By 2006, Fischertechnik sets were available for robotic process control using “Robo-pro” software (the successor to Lucky-logic), on-board process controllers with flash memory, infrared and radio-frequency remote control, and pneumatic-activation. Robotic models could follow preprogrammed routes or lines on the floor, sense obstructions and change course, detect and move objects, and simulate everyday devices such as vending machines, passenger elevator systems, and traffic-control lights. In early 2010, Fischertechnik introduced the ROBO TX Explorer kit, which includes a color sensor.

==Sets==
Fischertechnik has produced myriad different sets over the years, and the company has several times renamed existing sets. Moreover, there have been as many as five different lines of these sets (often referred to as "A", "B", "C", "D", and "E" in fan circles) with similar but differing components (all compatible, of course). Roughly these fit into the production years 1967–1971, 1972–1975, 1976–1981, 1981–1984 and 1984–1991. The A line featured predominantly black-and-white images, whereas the "B" line features the "Oscar DuJouet 1970" award on the box design. "C" saw the introduction of black plastic cogs (earlier they were all red), and "D" saw the introduction of yellow plastic "statics" (whereas before they were grey).

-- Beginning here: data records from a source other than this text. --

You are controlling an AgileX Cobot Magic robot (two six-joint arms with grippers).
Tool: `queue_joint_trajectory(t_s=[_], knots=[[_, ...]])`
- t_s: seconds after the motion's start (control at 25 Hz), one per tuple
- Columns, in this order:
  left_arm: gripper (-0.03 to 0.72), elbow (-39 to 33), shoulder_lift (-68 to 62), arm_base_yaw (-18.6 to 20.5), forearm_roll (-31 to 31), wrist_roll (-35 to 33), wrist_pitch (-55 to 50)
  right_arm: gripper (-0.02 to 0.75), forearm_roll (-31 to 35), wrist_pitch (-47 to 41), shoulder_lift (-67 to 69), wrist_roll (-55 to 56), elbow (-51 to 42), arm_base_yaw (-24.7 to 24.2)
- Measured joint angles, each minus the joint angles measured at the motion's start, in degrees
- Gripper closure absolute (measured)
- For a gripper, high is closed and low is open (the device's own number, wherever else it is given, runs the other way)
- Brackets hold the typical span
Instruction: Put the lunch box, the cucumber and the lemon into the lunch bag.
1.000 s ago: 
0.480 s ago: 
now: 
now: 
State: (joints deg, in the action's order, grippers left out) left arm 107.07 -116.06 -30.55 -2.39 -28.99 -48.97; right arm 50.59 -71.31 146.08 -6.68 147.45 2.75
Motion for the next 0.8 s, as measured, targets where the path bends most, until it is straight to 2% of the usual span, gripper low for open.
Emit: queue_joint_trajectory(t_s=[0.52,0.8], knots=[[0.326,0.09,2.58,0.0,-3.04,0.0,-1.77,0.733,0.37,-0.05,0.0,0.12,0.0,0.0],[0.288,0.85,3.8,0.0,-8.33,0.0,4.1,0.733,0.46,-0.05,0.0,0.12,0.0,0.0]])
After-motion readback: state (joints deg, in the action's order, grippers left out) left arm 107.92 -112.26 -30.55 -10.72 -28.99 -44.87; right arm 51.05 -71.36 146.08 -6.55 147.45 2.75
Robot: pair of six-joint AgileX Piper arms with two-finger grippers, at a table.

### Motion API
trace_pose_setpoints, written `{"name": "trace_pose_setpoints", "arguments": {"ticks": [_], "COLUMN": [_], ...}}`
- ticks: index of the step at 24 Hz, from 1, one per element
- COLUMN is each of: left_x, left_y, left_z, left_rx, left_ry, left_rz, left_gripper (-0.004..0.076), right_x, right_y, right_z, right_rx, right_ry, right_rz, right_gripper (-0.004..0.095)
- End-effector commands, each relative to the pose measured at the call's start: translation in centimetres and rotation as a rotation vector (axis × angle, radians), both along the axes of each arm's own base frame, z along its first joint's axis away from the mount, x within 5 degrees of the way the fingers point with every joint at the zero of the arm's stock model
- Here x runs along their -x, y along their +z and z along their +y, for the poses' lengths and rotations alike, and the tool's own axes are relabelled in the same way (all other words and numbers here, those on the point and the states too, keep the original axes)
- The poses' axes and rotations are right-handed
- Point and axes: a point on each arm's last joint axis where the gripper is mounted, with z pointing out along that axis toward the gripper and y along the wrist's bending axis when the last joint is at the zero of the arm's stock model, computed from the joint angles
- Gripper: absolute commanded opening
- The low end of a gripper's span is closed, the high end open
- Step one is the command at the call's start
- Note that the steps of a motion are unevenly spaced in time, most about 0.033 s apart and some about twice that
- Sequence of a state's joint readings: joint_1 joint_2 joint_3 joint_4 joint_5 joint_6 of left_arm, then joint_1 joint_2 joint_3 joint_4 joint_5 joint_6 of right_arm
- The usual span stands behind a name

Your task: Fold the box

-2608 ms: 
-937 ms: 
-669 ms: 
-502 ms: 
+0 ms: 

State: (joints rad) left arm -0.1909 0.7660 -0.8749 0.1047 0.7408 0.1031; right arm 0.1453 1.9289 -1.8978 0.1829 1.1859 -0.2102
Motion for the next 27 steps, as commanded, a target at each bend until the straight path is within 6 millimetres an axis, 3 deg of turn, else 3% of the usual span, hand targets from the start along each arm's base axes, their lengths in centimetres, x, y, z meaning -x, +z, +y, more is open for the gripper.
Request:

The following equivalencies can help make sense of some of the core sets:

- Start 300 = Start 200 + 50/3 = Start 100 + 50/2 + 50/3 = Start 50 + 50/1 + 50/2 + 50/3
- Hobby 1 = UT1 = selected parts from Start 300 (but significantly abbreviated)
- Hobby 2 = UT2 = Mot1 + Mot2 + Mot3 (The Hobby 2 / UT2 lacks the battery box that comes with Mot1.)
- Hobby 3 = UT3 = EM1 + EM2 + EM3 (The "EM" stands for "Electro-Mechanical".)
- Hobby 4 = UT4 = EC1 + EC2 + EC3 (The "EC" stands for "Electronic".)
- Hobby S = Start 50S + 50S/1 + 50S/2 + 50S/3 (Note that those are "S" = "structural", not a "5".)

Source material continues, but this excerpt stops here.